PROMPT - Pick out the lines below that include the string "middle".

DATASET EXCERPT -
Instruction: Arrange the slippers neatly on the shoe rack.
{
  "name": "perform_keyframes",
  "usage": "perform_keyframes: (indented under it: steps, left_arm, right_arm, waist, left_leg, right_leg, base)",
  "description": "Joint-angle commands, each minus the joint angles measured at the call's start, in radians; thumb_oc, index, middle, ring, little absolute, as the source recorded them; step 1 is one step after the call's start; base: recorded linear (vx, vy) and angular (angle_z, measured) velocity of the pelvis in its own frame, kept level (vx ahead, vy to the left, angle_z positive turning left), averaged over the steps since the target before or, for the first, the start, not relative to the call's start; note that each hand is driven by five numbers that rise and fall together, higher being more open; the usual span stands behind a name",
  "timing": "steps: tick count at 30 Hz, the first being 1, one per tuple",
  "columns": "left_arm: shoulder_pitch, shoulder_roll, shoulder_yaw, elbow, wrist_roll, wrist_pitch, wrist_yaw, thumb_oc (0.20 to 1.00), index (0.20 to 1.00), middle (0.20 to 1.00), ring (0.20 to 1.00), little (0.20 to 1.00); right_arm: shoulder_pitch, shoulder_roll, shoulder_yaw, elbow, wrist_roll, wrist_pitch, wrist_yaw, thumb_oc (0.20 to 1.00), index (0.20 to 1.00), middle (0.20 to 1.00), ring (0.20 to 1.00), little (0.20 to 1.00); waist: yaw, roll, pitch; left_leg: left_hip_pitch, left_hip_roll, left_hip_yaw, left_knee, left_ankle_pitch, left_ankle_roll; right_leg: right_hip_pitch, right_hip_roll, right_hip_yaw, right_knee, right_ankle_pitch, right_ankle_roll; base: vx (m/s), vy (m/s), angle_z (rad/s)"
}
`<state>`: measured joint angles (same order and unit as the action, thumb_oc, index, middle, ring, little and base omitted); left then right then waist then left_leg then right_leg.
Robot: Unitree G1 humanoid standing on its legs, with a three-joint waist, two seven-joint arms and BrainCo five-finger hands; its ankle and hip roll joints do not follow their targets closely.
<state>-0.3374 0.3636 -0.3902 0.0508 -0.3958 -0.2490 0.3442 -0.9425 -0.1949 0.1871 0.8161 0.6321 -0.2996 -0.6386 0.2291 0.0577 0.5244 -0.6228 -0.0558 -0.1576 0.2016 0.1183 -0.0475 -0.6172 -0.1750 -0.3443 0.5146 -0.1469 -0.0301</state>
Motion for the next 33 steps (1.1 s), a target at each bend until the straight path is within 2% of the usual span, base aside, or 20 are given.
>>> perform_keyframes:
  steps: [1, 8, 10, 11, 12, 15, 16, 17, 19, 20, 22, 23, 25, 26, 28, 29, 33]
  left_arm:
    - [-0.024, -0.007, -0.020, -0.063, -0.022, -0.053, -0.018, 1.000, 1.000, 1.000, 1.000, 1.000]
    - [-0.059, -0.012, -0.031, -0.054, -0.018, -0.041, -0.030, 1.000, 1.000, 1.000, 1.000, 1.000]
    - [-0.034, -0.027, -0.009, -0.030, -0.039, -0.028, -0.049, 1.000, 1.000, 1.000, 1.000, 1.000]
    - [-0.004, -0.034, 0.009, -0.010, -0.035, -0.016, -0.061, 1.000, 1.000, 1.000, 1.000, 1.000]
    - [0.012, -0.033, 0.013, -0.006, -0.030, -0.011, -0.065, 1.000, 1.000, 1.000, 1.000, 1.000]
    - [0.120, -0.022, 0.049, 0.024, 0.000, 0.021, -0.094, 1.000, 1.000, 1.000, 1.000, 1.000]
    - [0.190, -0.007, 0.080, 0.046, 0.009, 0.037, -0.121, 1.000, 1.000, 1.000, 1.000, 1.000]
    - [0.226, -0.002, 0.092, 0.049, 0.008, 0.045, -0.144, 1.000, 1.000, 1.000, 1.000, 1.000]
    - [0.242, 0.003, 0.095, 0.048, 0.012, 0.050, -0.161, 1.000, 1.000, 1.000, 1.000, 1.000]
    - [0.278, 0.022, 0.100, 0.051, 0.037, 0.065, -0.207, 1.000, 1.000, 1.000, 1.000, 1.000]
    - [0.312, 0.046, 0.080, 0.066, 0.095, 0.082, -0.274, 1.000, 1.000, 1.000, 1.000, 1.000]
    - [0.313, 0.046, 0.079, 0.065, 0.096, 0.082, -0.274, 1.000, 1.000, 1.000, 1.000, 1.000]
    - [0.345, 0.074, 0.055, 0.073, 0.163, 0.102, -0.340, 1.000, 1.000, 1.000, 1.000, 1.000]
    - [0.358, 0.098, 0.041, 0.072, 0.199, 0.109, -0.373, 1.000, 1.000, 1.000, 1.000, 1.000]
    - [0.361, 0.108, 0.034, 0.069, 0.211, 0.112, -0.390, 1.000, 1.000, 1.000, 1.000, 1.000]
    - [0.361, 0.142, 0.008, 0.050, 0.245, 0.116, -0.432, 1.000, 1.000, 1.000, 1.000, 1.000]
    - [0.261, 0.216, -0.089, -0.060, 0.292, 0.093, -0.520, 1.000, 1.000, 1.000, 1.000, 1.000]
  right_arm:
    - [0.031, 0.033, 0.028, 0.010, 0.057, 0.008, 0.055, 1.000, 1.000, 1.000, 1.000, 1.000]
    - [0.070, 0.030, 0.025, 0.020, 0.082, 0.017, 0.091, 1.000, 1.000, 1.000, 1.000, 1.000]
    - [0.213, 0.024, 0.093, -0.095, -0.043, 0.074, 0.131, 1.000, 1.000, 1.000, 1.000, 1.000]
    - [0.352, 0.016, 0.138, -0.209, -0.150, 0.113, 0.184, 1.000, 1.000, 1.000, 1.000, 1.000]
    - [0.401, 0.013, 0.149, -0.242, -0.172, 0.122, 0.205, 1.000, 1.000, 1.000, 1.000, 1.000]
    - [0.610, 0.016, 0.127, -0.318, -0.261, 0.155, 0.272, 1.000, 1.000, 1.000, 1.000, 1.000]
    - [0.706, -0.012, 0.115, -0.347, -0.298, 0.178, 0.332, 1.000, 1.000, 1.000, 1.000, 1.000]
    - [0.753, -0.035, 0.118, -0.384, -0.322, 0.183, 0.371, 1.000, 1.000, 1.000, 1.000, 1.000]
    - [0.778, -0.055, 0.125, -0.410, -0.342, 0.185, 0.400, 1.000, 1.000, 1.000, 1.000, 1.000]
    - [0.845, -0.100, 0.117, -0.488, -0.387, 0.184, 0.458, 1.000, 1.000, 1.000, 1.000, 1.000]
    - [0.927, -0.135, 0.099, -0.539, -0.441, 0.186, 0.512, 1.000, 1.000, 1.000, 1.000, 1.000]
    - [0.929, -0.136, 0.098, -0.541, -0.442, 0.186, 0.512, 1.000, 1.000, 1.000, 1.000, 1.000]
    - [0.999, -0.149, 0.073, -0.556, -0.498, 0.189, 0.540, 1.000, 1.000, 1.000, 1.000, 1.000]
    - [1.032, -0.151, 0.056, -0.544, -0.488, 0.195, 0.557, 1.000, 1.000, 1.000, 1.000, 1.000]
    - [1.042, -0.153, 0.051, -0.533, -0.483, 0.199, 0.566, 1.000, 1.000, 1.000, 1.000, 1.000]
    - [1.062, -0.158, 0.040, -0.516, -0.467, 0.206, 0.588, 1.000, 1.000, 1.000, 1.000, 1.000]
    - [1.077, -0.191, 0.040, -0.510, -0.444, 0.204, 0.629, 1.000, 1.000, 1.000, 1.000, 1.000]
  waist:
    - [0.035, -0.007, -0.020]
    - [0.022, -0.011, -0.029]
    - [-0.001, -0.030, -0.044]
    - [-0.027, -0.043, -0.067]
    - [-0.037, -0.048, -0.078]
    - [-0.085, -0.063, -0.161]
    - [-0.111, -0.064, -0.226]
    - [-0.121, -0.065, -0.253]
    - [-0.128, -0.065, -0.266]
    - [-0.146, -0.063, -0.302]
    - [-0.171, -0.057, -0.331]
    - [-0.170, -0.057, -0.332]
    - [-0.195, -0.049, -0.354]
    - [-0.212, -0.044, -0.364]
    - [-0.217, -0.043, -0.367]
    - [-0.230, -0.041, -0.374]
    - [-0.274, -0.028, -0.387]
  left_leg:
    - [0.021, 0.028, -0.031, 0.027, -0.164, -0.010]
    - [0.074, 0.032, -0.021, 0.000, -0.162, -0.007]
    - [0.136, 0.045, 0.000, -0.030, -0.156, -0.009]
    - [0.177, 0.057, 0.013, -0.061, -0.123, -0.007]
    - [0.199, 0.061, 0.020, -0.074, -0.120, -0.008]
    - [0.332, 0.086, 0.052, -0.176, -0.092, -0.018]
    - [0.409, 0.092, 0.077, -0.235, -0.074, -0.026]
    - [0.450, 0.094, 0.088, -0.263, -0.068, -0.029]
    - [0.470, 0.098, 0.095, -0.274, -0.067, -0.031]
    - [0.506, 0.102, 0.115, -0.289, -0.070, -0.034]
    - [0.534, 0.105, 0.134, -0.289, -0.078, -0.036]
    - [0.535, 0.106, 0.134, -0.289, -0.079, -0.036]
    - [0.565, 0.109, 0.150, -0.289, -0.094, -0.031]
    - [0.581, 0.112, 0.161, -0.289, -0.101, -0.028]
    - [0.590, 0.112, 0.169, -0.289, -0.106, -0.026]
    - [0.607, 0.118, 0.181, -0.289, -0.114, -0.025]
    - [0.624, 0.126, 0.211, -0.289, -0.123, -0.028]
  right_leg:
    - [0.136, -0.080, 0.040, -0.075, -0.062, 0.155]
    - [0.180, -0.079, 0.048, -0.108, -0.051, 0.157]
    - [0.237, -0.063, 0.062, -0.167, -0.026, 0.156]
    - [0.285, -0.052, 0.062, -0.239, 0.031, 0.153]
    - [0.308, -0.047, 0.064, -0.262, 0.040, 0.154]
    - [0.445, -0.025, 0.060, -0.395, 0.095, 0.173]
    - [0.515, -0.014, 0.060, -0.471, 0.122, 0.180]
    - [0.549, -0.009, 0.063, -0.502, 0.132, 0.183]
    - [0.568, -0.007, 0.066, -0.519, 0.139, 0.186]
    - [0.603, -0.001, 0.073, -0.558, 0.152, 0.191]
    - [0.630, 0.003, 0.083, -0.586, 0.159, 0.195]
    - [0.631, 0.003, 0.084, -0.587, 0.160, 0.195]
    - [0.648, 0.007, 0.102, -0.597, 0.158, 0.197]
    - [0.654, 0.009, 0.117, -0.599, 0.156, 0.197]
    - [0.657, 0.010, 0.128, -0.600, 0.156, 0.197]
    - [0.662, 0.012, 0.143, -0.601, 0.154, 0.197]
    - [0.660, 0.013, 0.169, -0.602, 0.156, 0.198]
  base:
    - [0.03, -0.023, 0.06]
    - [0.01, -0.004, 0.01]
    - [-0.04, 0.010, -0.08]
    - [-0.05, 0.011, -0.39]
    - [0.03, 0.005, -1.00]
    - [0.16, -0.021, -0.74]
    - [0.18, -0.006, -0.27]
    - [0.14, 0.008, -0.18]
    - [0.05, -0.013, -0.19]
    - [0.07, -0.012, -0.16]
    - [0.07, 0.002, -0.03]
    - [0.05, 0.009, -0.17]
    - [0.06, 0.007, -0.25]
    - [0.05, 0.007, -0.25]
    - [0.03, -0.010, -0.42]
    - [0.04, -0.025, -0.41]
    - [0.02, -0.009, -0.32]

RESULT FOR THIS TASK -
  "description": "Joint-angle commands, each minus the joint angles measured at the call's start, in radians; thumb_oc, index, middle, ring, little absolute, as the source recorded them; step 1 is one step after the call's start; base: recorded linear (vx, vy) and angular (angle_z, measured) velocity of the pelvis in its own frame, kept level (vx ahead, vy to the left, angle_z positive turning left), averaged over the steps since the target before or, for the first, the start, not relative to the call's start; note that each hand is driven by five numbers that rise and fall together, higher being more open; the usual span stands behind a name",
  "columns": "left_arm: shoulder_pitch, shoulder_roll, shoulder_yaw, elbow, wrist_roll, wrist_pitch, wrist_yaw, thumb_oc (0.20 to 1.00), index (0.20 to 1.00), middle (0.20 to 1.00), ring (0.20 to 1.00), little (0.20 to 1.00); right_arm: shoulder_pitch, shoulder_roll, shoulder_yaw, elbow, wrist_roll, wrist_pitch, wrist_yaw, thumb_oc (0.20 to 1.00), index (0.20 to 1.00), middle (0.20 to 1.00), ring (0.20 to 1.00), little (0.20 to 1.00); waist: yaw, roll, pitch; left_leg: left_hip_pitch, left_hip_roll, left_hip_yaw, left_knee, left_ankle_pitch, left_ankle_roll; right_leg: right_hip_pitch, right_hip_roll, right_hip_yaw, right_knee, right_ankle_pitch, right_ankle_roll; base: vx (m/s), vy (m/s), angle_z (rad/s)"
`<state>`: measured joint angles (same order and unit as the action, thumb_oc, index, middle, ring, little and base omitted); left then right then waist then left_leg then right_leg.

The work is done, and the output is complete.